Time.........is there anything that we don't wish about it, and in a variety of ways? There's a saying that explains it well: "Time is too slow for those who wait, too swift for those who fear, too long for those who grieve, too short for those who rejoice, but for those who love, time is eternity." (Henry Van)
When we're young, we count the months and the days until our next birthday. Time seems to drag and go so slow leading up to that big day, and then suddenly it's there. And you can bet that time, once that day has arrived, is going to pass by extremely fast! Other occasions take time to get there, but pass quickly as well. While birthdays no longer take up as much importance in your life, at a certain point, celebrations such as weddings, births and graduations are ones we will anticipate. What expectant mother has not wished the last month of her pregnancy to pass with lightening speed? This is soon replaced, at times, by the longing of having all that leisure time back again.
And just as we can wish for the speedy passage of time when anticipating happy events, or the slowing down of it when that special day finally arrives, time takes on a different dimension when confronted with something like cancer. Yes, you have the almost stopped and dream like quality of time when you are diagnosed with the disease, embarking on a roller coaster of emotions, from anger to disbelief.
Then, as circumstances start to unfold, time takes on a pattern similar for most patients. I was counting the days until my major surgery. I was nervously anticipating that day, but wished time to pass by quickly, so that I could have the cancer taken out of my body. once and for all.
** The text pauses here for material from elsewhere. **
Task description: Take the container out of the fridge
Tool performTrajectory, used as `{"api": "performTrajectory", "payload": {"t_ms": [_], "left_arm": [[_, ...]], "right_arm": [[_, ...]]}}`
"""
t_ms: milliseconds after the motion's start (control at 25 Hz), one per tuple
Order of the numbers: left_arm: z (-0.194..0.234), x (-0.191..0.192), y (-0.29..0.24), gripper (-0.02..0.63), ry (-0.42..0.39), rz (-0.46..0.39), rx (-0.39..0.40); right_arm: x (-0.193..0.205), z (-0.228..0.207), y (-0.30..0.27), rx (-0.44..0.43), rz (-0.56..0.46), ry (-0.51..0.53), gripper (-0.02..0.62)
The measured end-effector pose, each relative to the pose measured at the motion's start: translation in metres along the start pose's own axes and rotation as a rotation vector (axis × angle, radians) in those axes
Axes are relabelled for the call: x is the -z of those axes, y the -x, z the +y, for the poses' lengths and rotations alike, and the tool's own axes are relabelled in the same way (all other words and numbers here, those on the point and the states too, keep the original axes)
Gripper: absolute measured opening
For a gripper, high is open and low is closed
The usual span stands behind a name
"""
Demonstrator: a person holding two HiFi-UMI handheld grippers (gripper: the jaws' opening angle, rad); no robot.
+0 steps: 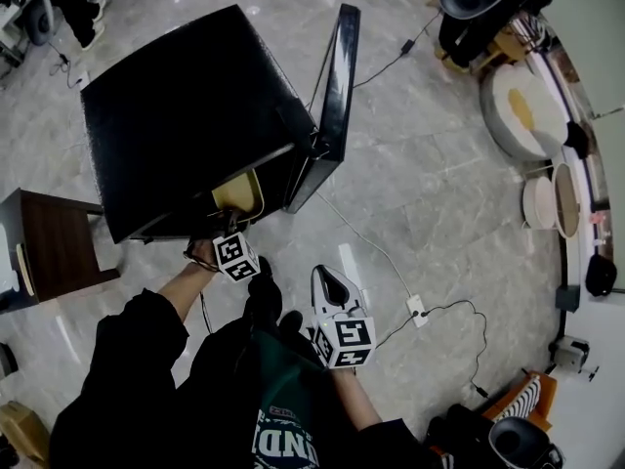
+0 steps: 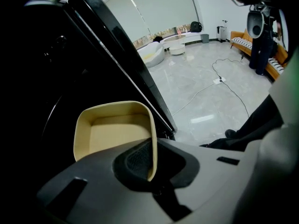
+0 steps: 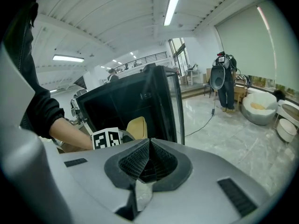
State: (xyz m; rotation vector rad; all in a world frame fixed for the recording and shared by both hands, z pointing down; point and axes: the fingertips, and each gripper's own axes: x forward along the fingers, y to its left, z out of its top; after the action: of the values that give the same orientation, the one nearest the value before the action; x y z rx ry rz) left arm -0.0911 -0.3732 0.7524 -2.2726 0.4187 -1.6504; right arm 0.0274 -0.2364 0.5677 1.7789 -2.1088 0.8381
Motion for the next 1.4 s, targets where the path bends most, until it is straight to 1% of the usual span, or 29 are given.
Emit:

I would then be on the road to recovery. Following surgery, I counted the days until they would release me from the hospital, and even more so when I arrived at home for the slow healing towards a stronger body.
There were many points at which I wanted time to slow down following my surgery and recovery....that doctor appointment that would determine whether I would have to undergo chemotherapy or not.....or the days leading up to my appointment with my friend, and hairdresser to have all the remaining hair on my head shaved off.
But what about living in the minute? Too much of our effort goes into wishing what was, or what is to be. We don't take the opportunity to live in the moment; whether it be a good one or bad. After all, time will never go faster or slower. It's only our perception of time that changes.
My fight against breast cancer was done mostly with positive thinking. I always knew I would beat it; there was never a doubt in my mind. But the one thing I would do over, if faced with it again would be to live in the moment. It's very often not a nice moment, but in those dark times and sad moments are opportunities. There's the opportunity to really search inside your mind, and figure out why this has happened. This usually leads to quite positive and significant changes in your life. There's also the opportunity to enjoy your loved ones and friends. I went to each of my eight chemotherapy sessions with a family member or a friend. It allowed me to get caught up with their life, and enabled us to deepen our bond, cherish what we have, and laugh.
And then there's the most important opportunity of all. The realization that you appreciate every moment you have. In fact time is no longer that important. Because in between all that time you once wished away can be found so many small joys. There are little packages of happiness tucked away in all those little places that you won't notice if you're too intent on making your hurried way. And the realization of this fact is the gift that I, along with many other cancer survivors give to you today. Slow down and appreciate every moment, as hard as that may seem, for you never know when it will be your last.